> _ABOUT THIS EXERCISE_
Strip out the pictures and transcribe the records that follow exactly.

________________________________________

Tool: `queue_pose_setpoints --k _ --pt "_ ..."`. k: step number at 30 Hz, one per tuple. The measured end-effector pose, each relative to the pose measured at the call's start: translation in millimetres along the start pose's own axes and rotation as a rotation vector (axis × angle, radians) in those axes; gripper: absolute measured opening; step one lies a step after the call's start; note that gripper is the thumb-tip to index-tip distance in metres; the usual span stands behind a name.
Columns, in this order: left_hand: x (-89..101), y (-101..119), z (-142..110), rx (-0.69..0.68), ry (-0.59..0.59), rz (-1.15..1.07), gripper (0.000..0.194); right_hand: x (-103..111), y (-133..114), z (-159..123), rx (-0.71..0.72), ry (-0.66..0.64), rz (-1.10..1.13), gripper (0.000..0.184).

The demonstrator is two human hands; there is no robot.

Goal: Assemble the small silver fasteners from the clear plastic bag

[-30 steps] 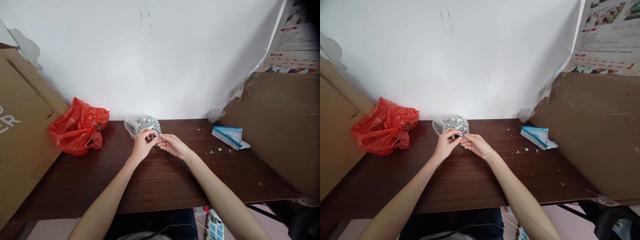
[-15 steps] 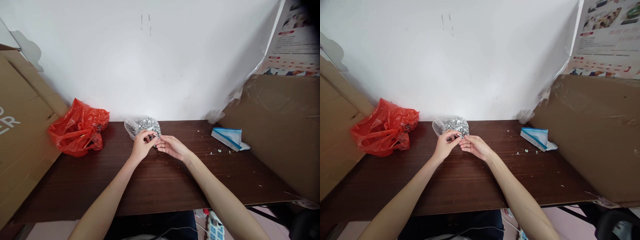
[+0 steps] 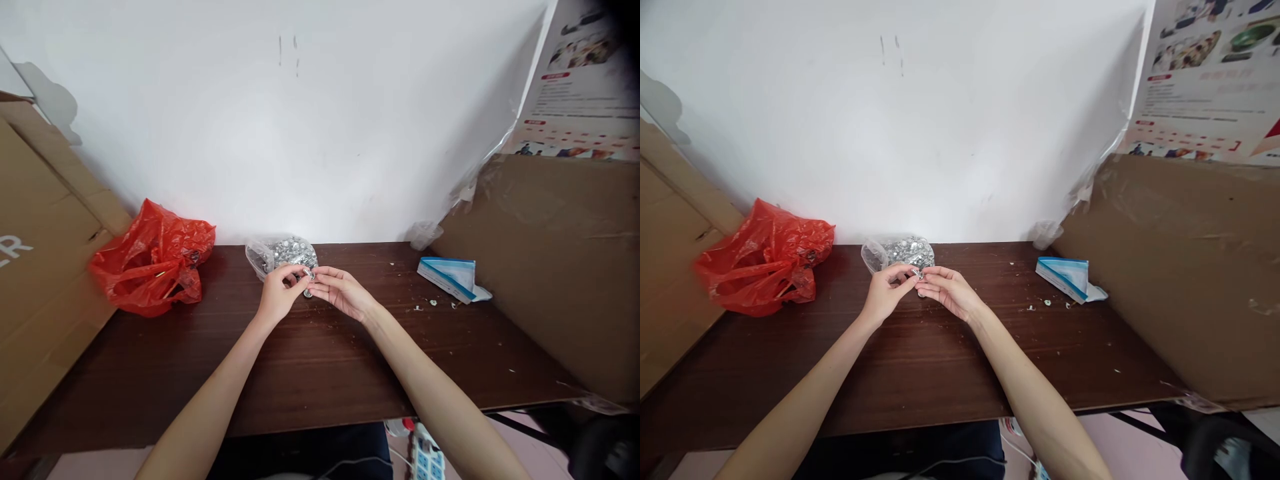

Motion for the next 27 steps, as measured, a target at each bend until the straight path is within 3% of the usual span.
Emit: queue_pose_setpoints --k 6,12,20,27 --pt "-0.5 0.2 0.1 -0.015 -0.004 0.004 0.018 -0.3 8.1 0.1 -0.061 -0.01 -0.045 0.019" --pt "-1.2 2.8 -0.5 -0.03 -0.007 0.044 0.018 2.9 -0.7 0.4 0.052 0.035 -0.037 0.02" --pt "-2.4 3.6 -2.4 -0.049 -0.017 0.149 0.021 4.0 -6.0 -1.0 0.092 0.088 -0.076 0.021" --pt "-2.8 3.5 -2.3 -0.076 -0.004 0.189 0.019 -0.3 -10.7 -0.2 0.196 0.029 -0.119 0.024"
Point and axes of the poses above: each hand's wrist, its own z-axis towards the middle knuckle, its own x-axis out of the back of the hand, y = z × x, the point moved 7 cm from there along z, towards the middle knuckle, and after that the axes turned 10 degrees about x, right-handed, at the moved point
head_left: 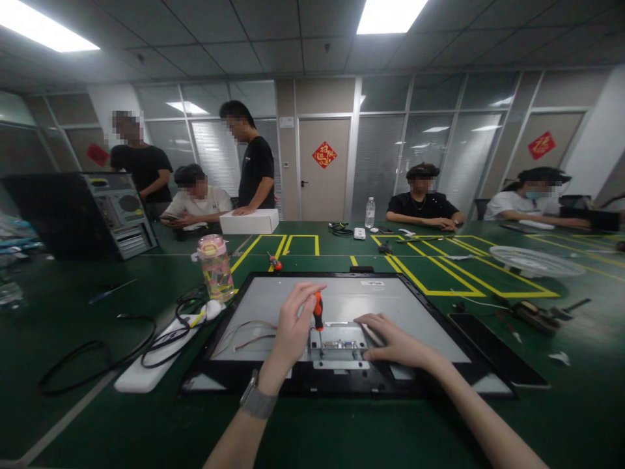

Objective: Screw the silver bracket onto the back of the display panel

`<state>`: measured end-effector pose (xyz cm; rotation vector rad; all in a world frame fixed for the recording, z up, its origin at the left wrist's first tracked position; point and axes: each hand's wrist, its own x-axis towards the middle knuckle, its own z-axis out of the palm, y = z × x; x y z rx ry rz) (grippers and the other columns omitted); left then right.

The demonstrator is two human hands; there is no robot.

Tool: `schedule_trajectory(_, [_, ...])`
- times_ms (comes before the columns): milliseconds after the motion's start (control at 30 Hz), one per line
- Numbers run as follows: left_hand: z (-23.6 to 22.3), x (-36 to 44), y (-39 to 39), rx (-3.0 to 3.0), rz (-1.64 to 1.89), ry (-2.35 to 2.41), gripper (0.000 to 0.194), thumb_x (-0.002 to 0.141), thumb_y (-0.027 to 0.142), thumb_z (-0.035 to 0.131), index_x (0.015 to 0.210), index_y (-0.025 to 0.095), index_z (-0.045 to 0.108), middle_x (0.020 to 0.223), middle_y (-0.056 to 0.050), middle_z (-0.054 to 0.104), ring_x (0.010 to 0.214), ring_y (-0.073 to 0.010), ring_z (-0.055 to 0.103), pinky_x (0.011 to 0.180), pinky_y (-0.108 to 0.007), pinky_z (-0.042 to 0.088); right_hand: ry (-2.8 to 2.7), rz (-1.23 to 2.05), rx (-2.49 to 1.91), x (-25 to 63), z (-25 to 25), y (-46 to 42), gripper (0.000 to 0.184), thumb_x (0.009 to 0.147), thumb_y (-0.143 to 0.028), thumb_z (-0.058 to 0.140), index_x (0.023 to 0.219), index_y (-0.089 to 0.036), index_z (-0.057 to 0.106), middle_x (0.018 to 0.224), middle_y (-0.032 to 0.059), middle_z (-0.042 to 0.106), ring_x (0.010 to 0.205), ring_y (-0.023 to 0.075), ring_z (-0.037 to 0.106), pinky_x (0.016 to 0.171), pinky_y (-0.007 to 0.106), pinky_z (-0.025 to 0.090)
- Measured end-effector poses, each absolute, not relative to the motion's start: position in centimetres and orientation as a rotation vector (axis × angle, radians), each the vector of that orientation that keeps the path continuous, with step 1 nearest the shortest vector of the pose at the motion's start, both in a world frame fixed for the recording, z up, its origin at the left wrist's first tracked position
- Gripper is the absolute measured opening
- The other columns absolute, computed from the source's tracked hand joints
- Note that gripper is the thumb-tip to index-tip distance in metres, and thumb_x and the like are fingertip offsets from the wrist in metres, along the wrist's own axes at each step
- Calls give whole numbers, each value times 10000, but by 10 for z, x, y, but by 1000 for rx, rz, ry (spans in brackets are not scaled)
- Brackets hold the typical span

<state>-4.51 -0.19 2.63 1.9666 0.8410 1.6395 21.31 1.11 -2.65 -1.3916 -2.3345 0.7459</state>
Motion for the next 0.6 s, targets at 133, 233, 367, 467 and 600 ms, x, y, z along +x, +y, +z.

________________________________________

> _RESULT FOR THIS TASK_
Tool: `queue_pose_setpoints --k _ --pt "_ ..."`. k: step number at 30 Hz, one per tuple. The measured end-effector pose, each relative to the pose measured at the call's start: translation in millimetres along the start pose's own axes and rotation as a rotation vector (axis × angle, radians) in those axes; gripper: absolute measured opening; step one lies a step after the call's start; note that gripper is the thumb-tip to index-tip distance in metres; the usual span stands behind a name.
Columns, in this order: left_hand: x (-89..101), y (-101..119), z (-142..110), rx (-0.69..0.68), ry (-0.59..0.59), rz (-1.15..1.07), gripper (0.000..0.194); right_hand: x (-103..111), y (-133..114), z (-159..123), rx (-0.71..0.72), ry (-0.66..0.64), rz (-1.10..1.13), gripper (0.000..0.184).

The demonstrator is two human hands; there is no robot.

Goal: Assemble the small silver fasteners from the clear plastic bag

[-30 steps] 
[-15 steps] 
[+0 steps] 

Motion for the next 27 steps, as measured, a target at each bend until the straight path is within 3% of the usual span.
Emit: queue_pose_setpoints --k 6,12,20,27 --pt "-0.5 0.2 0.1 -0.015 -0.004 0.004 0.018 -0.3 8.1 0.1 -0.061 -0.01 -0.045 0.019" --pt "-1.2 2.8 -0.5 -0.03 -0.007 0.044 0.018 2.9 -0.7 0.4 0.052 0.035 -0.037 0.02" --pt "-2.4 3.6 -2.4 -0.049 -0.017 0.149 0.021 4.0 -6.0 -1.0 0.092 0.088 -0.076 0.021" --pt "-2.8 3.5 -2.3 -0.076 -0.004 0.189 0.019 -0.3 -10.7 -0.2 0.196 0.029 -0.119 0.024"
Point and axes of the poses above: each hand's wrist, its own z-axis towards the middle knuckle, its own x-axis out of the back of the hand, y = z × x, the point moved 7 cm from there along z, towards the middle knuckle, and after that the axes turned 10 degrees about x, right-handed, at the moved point
head_left: 

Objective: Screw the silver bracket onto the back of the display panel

`<state>`: measured end-effector pose (xyz cm; rotation vector rad; all in a world frame fixed for the recording, z up, its origin at the left wrist's first tracked position; point and axes: each hand's wrist, its own x-axis towards the middle knuckle, its own z-axis out of the palm, y = z × x; x y z rx ry rz) (grippers and the other columns omitted); left then right.

The demonstrator is two human hands; there is no robot.

Tool: `schedule_trajectory(_, [_, ...])`
- times_ms (comes before the columns): milliseconds after the motion's start (control at 30 Hz), one per line
- Numbers run as follows: left_hand: z (-23.6 to 22.3), x (-36 to 44), y (-39 to 39), rx (-3.0 to 3.0), rz (-1.64 to 1.89), ry (-2.35 to 2.41), gripper (0.000 to 0.194), thumb_x (-0.002 to 0.141), thumb_y (-0.027 to 0.142), thumb_z (-0.035 to 0.131), index_x (0.015 to 0.210), index_y (-0.025 to 0.095), index_z (-0.045 to 0.108), middle_x (0.020 to 0.223), middle_y (-0.056 to 0.050), middle_z (-0.054 to 0.104), ring_x (0.010 to 0.214), ring_y (-0.073 to 0.010), ring_z (-0.055 to 0.103), pinky_x (0.011 to 0.180), pinky_y (-0.108 to 0.007), pinky_z (-0.042 to 0.088); right_hand: ry (-2.8 to 2.7), rz (-1.23 to 2.05), rx (-2.49 to 1.91), x (-25 to 63), z (-25 to 25), y (-46 to 42), gripper (0.000 to 0.184), thumb_x (0.009 to 0.147), thumb_y (-0.143 to 0.028), thumb_z (-0.058 to 0.140), index_x (0.023 to 0.219), index_y (-0.089 to 0.036), index_z (-0.057 to 0.106), middle_x (0.018 to 0.224), middle_y (-0.032 to 0.059), middle_z (-0.042 to 0.106), ring_x (0.010 to 0.205), ring_y (-0.023 to 0.075), ring_z (-0.037 to 0.106), pinky_x (0.016 to 0.171), pinky_y (-0.007 to 0.106), pinky_z (-0.025 to 0.090)
- Measured end-effector poses, each absolute, not relative to the motion's start: position in centimetres and orientation as a rotation vector (axis × angle, radians), each the vector of that orientation that keeps the path continuous, with step 1 nearest the shortest vector of the pose at the motion's start, both in a world frame fixed for the recording, z up, its origin at the left wrist's first tracked position
- Gripper is the absolute measured opening
- The other columns absolute, computed from the source's tracked hand joints
- Note that gripper is the thumb-tip to index-tip distance in metres, and thumb_x and the like are fingertip offsets from the wrist in metres, along the wrist's own axes at each step
- Calls give whole numbers, each value times 10000, but by 10 for z, x, y, but by 1000 for rx, rz, ry (spans in brackets are not scaled)
- Brackets hold the typical span

<state>-4.51 -0.19 2.63 1.9666 0.8410 1.6395 21.31 1.11 -2.65 -1.3916 -2.3345 0.7459</state>
Motion for the next 0.6 s, targets at 133, 233, 367, 467 and 600 ms, x, y, z along +x, +y, +z.

Work on the answer is now done.